Zcash Basis launched Zebra 4.5.3 and Zebra 5.0.0 after engineers discovered and glued a essential soundness bug within the Orchard Motion circuit.
Abstract
- Zcash Basis mounted an Orchard circuit bug earlier than identified exploitation and urged pressing Zebra upgrades.
- Zebra 4.5.3 disabled Orchard actions, whereas 5.0.0 re-enabled them via NU6.2 at mainnet peak 3,364,600.
- Zcash mentioned no unauthorized worth appeared, and Sapling plus clear transactions saved working usually throughout incident.
The muse mentioned Zebra 4.5.3 activated an emergency delicate fork at mainnet block peak 3,363,426. The discharge quickly rejected transactions and blocks containing Orchard actions whereas engineers ready a corrected circuit.
The delicate fork went stay at about 02:00 UTC on June 2 after an earlier coordination try confronted patch deployment points. The muse mentioned personal coordination with miners and exchanges began on Could 31 to cut back the prospect of exploitation earlier than public disclosure.

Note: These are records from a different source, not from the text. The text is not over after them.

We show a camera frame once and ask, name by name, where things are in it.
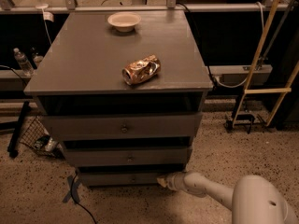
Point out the grey middle drawer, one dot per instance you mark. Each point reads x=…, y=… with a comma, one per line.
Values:
x=118, y=157

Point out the yellow wooden ladder frame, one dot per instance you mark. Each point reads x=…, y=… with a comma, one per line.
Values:
x=231, y=123

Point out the blue tape cross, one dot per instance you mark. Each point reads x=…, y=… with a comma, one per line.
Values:
x=73, y=184

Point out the black metal stand leg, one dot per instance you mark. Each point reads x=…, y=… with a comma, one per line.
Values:
x=12, y=147

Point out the white paper bowl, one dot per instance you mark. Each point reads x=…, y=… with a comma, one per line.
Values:
x=124, y=21

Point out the grey wooden drawer cabinet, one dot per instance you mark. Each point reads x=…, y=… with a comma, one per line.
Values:
x=81, y=75

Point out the black wire mesh basket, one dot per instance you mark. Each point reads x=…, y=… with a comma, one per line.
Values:
x=37, y=138

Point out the clear plastic water bottle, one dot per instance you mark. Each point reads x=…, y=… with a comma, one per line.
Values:
x=23, y=62

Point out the grey bottom drawer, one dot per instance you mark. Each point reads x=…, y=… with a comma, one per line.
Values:
x=93, y=180

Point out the grey top drawer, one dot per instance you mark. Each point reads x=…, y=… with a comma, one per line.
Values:
x=74, y=128

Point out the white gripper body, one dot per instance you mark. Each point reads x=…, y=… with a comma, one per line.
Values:
x=173, y=181

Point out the crushed golden soda can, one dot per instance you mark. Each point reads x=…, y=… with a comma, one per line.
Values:
x=142, y=70

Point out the grey drawer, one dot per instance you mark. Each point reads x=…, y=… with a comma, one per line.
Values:
x=74, y=128
x=93, y=180
x=118, y=157

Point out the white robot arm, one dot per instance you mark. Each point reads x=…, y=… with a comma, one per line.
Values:
x=253, y=199

NU6.2 restores shielded transactions
Zebra 5.0.0 activated the NU6.2 laborious fork at mainnet block peak 3,364,600. The improve re-enabled Orchard actions with a corrected circuit and routed Orchard proofs to a brand new per-circuit verifying key. The discharge additionally marked the second security-driven protocol improve in Zcash historical past since 2016.

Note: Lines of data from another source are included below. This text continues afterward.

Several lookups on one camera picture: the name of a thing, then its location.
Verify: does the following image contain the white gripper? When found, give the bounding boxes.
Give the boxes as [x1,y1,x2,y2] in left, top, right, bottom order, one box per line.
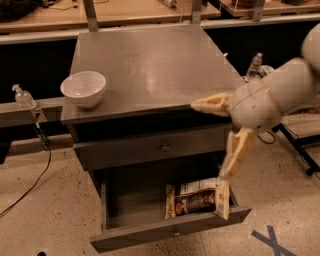
[190,79,282,180]

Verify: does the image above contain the brown chip bag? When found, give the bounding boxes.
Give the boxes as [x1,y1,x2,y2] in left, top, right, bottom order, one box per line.
[165,178,230,220]

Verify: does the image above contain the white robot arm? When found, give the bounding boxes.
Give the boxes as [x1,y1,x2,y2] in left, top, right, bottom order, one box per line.
[191,24,320,180]

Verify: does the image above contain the closed grey top drawer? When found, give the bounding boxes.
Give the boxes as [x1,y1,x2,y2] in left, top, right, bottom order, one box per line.
[74,124,231,171]

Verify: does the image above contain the grey wooden drawer cabinet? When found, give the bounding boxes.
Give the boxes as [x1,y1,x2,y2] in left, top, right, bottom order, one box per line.
[60,24,246,172]

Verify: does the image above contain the open grey middle drawer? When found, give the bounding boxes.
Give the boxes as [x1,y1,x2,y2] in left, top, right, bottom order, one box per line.
[90,153,251,253]

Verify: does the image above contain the clear plastic water bottle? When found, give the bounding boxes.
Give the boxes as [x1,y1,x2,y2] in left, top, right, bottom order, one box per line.
[246,53,262,80]

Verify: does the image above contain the blue tape cross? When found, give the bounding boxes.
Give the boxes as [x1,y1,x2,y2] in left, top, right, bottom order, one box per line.
[251,225,297,256]

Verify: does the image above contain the white ceramic bowl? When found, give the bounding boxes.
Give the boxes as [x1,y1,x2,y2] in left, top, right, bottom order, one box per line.
[60,71,107,108]

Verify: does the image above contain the wooden workbench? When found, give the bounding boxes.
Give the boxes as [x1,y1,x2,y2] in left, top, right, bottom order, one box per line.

A tough fork was wanted as a result of a zero-knowledge proof circuit repair requires a brand new pinned verifying key.
“We strongly urge all node operators to improve to Zebra 5.0.0 as quickly as potential,” Zcash Basis mentioned.

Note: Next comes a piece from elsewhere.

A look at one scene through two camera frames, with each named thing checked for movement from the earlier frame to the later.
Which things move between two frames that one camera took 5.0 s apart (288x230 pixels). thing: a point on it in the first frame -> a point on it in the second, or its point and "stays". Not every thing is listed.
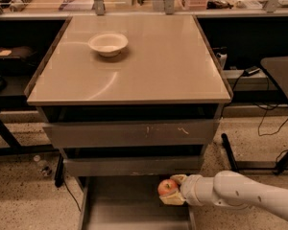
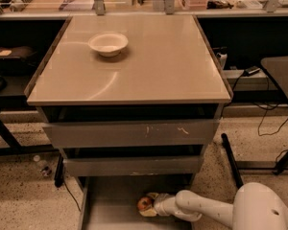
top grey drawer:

No identified exploit discovered
The bug was found on Could 29 by unbiased safety researcher Taylor Hornby throughout a protocol audit for Shielded Labs. ZODL engineers Daira-Emma Hopwood, Kris Nuttycombe and Jack Grigg confirmed the difficulty inside hours and commenced work on a repair.
The muse mentioned the flaw might have allowed invalid state modifications inside Orchard and potential double spending inside that pool. It additionally mentioned Zcash’s turnstile mechanism protected whole ZEC provide, and “There isn’t a proof of unauthorized worth creation.” The affected code included older halo2_gadgets, orchard and zcash_primitives releases, plus zcashd variations 5.0.0 via 6.12.3.
Why Orchard stays vital
Orchard is Zcash’s latest shielded pool and a core a part of its privateness system. It launched with NU5 in 2022 and makes use of Halo 2, which eliminated the necessity for a trusted setup. That design made Orchard a key a part of Zcash’s present privateness roadmap.
Associated market protection has not too long ago targeted on rising Zcash shielded use. A current report mentioned about 30% of ZEC provide had moved into shielded swimming pools, with Orchard holding 4.2 million ZEC and many of the current progress.
The muse mentioned consumer privateness was not harmed in the course of the incident. Sapling and clear transactions additionally continued working usually whereas Orchard actions remained paused.
Node operators now face the primary activity of upgrading to Zebra 5.0.0, somewhat than counting on older releases. Operators that stayed on an incorrect fork after NU6.2 might have to resync from scratch or restore from a backup made earlier than activation.